PROBLEM TO SOLVE:
Line by line, output the data that follows exactly as written.

Items from a dataset
▬▬▬
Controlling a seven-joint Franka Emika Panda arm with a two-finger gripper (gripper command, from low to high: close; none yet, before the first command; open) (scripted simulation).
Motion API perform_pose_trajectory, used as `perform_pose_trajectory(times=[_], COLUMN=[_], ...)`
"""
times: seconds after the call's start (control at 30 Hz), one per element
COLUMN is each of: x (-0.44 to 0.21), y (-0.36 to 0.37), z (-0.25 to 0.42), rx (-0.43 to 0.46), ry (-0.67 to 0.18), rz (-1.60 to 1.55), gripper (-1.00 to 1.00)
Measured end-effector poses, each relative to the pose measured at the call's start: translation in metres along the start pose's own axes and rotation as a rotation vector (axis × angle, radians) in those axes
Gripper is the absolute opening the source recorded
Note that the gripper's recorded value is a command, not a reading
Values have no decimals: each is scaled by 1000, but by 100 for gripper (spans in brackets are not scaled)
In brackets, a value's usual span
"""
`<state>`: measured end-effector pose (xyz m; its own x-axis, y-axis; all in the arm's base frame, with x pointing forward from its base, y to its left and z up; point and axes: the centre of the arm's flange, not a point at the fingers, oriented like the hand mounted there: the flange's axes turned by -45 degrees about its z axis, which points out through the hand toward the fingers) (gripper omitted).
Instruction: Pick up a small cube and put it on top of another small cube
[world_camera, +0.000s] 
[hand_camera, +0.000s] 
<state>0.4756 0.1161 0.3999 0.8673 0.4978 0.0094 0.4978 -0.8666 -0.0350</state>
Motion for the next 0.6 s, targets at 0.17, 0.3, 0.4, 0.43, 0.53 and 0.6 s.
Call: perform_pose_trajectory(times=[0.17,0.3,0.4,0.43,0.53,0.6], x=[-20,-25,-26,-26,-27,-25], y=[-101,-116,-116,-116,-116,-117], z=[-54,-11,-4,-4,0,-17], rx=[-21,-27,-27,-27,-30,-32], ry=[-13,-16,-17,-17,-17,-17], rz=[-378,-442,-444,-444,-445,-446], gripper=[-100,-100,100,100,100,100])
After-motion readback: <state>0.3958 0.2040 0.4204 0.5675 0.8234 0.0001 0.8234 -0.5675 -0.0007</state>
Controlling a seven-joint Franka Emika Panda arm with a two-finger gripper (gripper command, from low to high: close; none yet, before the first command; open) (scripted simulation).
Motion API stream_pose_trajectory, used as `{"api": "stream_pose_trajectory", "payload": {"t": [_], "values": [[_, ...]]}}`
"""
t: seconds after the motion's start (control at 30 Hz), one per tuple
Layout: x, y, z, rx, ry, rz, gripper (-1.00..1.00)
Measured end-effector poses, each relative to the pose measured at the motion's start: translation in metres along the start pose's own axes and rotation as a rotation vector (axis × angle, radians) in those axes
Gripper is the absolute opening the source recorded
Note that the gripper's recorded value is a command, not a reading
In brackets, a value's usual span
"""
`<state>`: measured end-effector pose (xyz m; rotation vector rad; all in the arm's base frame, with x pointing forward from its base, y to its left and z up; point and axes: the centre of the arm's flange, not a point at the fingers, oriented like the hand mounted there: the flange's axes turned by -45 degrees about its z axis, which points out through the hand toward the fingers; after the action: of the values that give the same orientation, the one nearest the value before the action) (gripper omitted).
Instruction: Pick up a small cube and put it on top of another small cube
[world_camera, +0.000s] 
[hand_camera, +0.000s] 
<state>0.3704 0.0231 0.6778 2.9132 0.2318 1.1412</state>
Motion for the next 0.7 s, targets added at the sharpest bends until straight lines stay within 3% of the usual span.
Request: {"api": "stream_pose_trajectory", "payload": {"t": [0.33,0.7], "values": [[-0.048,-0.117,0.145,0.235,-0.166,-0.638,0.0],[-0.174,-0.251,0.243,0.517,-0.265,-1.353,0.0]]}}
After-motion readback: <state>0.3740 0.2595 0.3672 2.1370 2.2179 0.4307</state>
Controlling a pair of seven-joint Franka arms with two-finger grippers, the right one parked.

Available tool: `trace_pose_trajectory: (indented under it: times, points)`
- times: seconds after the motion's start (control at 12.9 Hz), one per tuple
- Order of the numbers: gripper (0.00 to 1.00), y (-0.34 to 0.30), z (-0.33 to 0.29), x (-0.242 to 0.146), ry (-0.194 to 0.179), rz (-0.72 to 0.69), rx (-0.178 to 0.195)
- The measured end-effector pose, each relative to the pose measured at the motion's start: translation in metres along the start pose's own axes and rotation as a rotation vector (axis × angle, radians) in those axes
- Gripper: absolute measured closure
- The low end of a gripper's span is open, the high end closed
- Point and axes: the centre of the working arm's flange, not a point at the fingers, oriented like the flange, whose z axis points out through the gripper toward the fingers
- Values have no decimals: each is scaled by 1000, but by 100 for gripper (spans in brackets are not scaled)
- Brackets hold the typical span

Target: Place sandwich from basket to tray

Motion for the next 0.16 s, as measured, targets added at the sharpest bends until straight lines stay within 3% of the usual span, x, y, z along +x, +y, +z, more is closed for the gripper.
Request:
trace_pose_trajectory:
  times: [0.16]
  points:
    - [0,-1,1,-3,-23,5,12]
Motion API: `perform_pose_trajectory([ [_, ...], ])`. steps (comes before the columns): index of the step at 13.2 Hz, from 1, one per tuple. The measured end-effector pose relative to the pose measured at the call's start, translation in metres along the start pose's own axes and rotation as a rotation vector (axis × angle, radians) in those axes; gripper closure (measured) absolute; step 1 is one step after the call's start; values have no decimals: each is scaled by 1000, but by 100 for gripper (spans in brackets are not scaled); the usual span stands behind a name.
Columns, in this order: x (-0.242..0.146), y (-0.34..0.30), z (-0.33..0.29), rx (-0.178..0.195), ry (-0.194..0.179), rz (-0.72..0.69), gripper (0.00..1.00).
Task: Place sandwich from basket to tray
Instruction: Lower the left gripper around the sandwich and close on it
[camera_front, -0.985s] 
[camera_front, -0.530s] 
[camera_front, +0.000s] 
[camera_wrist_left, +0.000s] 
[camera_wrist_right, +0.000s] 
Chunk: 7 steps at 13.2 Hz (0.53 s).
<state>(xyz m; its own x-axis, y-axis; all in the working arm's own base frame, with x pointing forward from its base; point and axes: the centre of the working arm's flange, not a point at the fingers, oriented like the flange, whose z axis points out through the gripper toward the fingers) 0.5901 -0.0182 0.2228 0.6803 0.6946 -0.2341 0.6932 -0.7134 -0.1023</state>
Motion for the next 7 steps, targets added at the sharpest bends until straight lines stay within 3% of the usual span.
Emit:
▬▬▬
TASK RESPONSE:
Controlling a seven-joint Franka Emika Panda arm with a two-finger gripper (gripper command, from low to high: close; none yet, before the first command; open) (scripted simulation).
Motion API perform_pose_trajectory, used as `perform_pose_trajectory(times=[_], COLUMN=[_], ...)`
"""
times: seconds after the call's start (control at 30 Hz), one per element
COLUMN is each of: x (-0.44 to 0.21), y (-0.36 to 0.37), z (-0.25 to 0.42), rx (-0.43 to 0.46), ry (-0.67 to 0.18), rz (-1.60 to 1.55), gripper (-1.00 to 1.00)
Measured end-effector poses, each relative to the pose measured at the call's start: translation in metres along the start pose's own axes and rotation as a rotation vector (axis × angle, radians) in those axes
Gripper is the absolute opening the source recorded
Note that the gripper's recorded value is a command, not a reading
Values have no decimals: each is scaled by 1000, but by 100 for gripper (spans in brackets are not scaled)
In brackets, a value's usual span
"""
`<state>`: measured end-effector pose (xyz m; its own x-axis, y-axis; all in the arm's base frame, with x pointing forward from its base, y to its left and z up; point and axes: the centre of the arm's flange, not a point at the fingers, oriented like the hand mounted there: the flange's axes turned by -45 degrees about its z axis, which points out through the hand toward the fingers) (gripper omitted).
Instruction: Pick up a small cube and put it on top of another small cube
[world_camera, +0.000s] 
[hand_camera, +0.000s] 
<state>0.4756 0.1161 0.3999 0.8673 0.4978 0.0094 0.4978 -0.8666 -0.0350</state>
Motion for the next 0.6 s, targets at 0.17, 0.3, 0.4, 0.43, 0.53 and 0.6 s.
Call: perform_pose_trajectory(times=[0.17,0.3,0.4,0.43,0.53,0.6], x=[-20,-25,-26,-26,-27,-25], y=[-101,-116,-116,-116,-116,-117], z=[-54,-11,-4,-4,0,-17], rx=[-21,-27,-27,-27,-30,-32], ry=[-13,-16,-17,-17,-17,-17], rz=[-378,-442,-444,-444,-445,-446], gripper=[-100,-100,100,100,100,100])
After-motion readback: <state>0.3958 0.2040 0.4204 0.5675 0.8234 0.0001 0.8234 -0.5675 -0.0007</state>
Controlling a seven-joint Franka Emika Panda arm with a two-finger gripper (gripper command, from low to high: close; none yet, before the first command; open) (scripted simulation).
Motion API stream_pose_trajectory, used as `{"api": "stream_pose_trajectory", "payload": {"t": [_], "values": [[_, ...]]}}`
"""
t: seconds after the motion's start (control at 30 Hz), one per tuple
Layout: x, y, z, rx, ry, rz, gripper (-1.00..1.00)
Measured end-effector poses, each relative to the pose measured at the motion's start: translation in metres along the start pose's own axes and rotation as a rotation vector (axis × angle, radians) in those axes
Gripper is the absolute opening the source recorded
Note that the gripper's recorded value is a command, not a reading
In brackets, a value's usual span
"""
`<state>`: measured end-effector pose (xyz m; rotation vector rad; all in the arm's base frame, with x pointing forward from its base, y to its left and z up; point and axes: the centre of the arm's flange, not a point at the fingers, oriented like the hand mounted there: the flange's axes turned by -45 degrees about its z axis, which points out through the hand toward the fingers; after the action: of the values that give the same orientation, the one nearest the value before the action) (gripper omitted).
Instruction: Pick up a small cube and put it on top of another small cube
[world_camera, +0.000s] 
[hand_camera, +0.000s] 
<state>0.3704 0.0231 0.6778 2.9132 0.2318 1.1412</state>
Motion for the next 0.7 s, targets added at the sharpest bends until straight lines stay within 3% of the usual span.
Request: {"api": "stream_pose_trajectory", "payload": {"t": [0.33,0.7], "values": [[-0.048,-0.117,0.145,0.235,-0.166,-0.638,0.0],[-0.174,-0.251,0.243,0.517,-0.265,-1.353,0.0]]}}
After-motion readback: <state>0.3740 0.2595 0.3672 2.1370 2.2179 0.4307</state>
Controlling a pair of seven-joint Franka arms with two-finger grippers, the right one parked.

Available tool: `trace_pose_trajectory: (indented under it: times, points)`
- times: seconds after the motion's start (control at 12.9 Hz), one per tuple
- Order of the numbers: gripper (0.00 to 1.00), y (-0.34 to 0.30), z (-0.33 to 0.29), x (-0.242 to 0.146), ry (-0.194 to 0.179), rz (-0.72 to 0.69), rx (-0.178 to 0.195)
- The measured end-effector pose, each relative to the pose measured at the motion's start: translation in metres along the start pose's own axes and rotation as a rotation vector (axis × angle, radians) in those axes
- Gripper: absolute measured closure
- The low end of a gripper's span is open, the high end closed
- Point and axes: the centre of the working arm's flange, not a point at the fingers, oriented like the flange, whose z axis points out through the gripper toward the fingers
- Values have no decimals: each is scaled by 1000, but by 100 for gripper (spans in brackets are not scaled)
- Brackets hold the typical span

Target: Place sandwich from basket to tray

Motion for the next 0.16 s, as measured, targets added at the sharpest bends until straight lines stay within 3% of the usual span, x, y, z along +x, +y, +z, more is closed for the gripper.
Request:
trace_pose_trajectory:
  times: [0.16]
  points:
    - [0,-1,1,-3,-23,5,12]
Motion API: `perform_pose_trajectory([ [_, ...], ])`. steps (comes before the columns): index of the step at 13.2 Hz, from 1, one per tuple. The measured end-effector pose relative to the pose measured at the call's start, translation in metres along the start pose's own axes and rotation as a rotation vector (axis × angle, radians) in those axes; gripper closure (measured) absolute; step 1 is one step after the call's start; values have no decimals: each is scaled by 1000, but by 100 for gripper (spans in brackets are not scaled); the usual span stands behind a name.
Columns, in this order: x (-0.242..0.146), y (-0.34..0.30), z (-0.33..0.29), rx (-0.178..0.195), ry (-0.194..0.179), rz (-0.72..0.69), gripper (0.00..1.00).
Task: Place sandwich from basket to tray
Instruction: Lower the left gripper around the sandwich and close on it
[camera_front, -0.985s] 
[camera_front, -0.530s] 
[camera_front, +0.000s] 
[camera_wrist_left, +0.000s] 
[camera_wrist_right, +0.000s] 
Chunk: 7 steps at 13.2 Hz (0.53 s).
<state>(xyz m; its own x-axis, y-axis; all in the working arm's own base frame, with x pointing forward from its base; point and axes: the centre of the working arm's flange, not a point at the fingers, oriented like the flange, whose z axis points out through the gripper toward the fingers) 0.5901 -0.0182 0.2228 0.6803 0.6946 -0.2341 0.6932 -0.7134 -0.1023</state>
Motion for the next 7 steps, targets added at the sharpest bends until straight lines stay within 3% of the usual span.
Emit:

At this point, the answer is complete.